The public health crisis caused by COVID-19 has had a dramatic economic impact on the trading prices of U.S. companies across all industries.  As boards of directors and management teams work to stabilize their operations and deal with the myriad issues caused by the pandemic, we have witnessed a number of opportunistic shareholder activists accumulating stakes in publicly traded targets.  In the current environment, boards and their advisors should take, and several already have taken, a fresh look at the implementation of a shareholder rights plan (aka “poison pill”).

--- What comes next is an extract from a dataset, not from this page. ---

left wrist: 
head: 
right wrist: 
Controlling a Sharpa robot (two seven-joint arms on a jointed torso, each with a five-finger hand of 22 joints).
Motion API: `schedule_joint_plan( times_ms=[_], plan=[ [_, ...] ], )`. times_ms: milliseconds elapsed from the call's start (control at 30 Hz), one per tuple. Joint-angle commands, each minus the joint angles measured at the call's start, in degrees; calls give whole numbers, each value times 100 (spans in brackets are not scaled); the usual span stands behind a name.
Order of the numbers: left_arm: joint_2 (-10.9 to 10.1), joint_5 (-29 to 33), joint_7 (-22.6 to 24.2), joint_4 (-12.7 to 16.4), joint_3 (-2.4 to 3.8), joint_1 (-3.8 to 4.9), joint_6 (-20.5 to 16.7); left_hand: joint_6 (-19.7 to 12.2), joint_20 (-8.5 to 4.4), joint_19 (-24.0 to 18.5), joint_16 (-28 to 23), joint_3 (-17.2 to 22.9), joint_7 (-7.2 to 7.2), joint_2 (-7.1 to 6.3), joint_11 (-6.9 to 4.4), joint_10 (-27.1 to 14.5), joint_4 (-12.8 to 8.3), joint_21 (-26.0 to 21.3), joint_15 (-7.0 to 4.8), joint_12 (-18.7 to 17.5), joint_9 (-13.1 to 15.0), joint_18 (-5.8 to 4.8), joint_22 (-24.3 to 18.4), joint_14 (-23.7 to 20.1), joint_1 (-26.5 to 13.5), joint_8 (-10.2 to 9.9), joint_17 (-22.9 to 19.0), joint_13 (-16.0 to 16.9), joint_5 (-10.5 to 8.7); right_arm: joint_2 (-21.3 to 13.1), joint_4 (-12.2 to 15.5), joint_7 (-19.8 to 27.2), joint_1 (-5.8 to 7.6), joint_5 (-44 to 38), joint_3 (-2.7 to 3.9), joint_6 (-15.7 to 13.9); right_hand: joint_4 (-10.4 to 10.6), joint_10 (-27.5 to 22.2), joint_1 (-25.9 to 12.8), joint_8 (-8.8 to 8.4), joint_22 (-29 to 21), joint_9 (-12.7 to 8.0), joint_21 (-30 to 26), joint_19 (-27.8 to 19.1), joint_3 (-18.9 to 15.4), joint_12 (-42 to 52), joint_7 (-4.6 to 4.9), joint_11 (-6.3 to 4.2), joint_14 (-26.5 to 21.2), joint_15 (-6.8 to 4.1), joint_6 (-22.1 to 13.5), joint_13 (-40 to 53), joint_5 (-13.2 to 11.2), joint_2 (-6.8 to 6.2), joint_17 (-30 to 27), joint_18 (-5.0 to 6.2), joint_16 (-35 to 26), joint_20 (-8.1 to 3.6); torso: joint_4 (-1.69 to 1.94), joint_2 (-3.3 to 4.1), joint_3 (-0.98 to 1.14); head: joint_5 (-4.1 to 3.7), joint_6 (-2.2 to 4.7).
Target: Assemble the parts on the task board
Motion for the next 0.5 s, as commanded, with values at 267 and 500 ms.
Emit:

Rights plans were a permanent fixture in most public companies’ defensive profile until the turn of century, when various governance and proxy advisory groups began an effective campaign to pressure companies into letting expire, or terminating, their rights plans.  This is reflected in the fact that, according to SharkRepellent, only approximately 1% of companies in the S&P 500 had an active rights plan in place as of March 1, 2020, while around the year 2000 approximately 60% of the S&P 500 had one.  Instead of maintaining standing long-term rights plans as a general defensive measure, many companies have kept rights plans in draft form “on the shelf”—ready for implementation if needed.  Under the existing extraordinary market conditions, companies in particularly affected sectors should evaluate the advisability of activating on-the-shelf plans.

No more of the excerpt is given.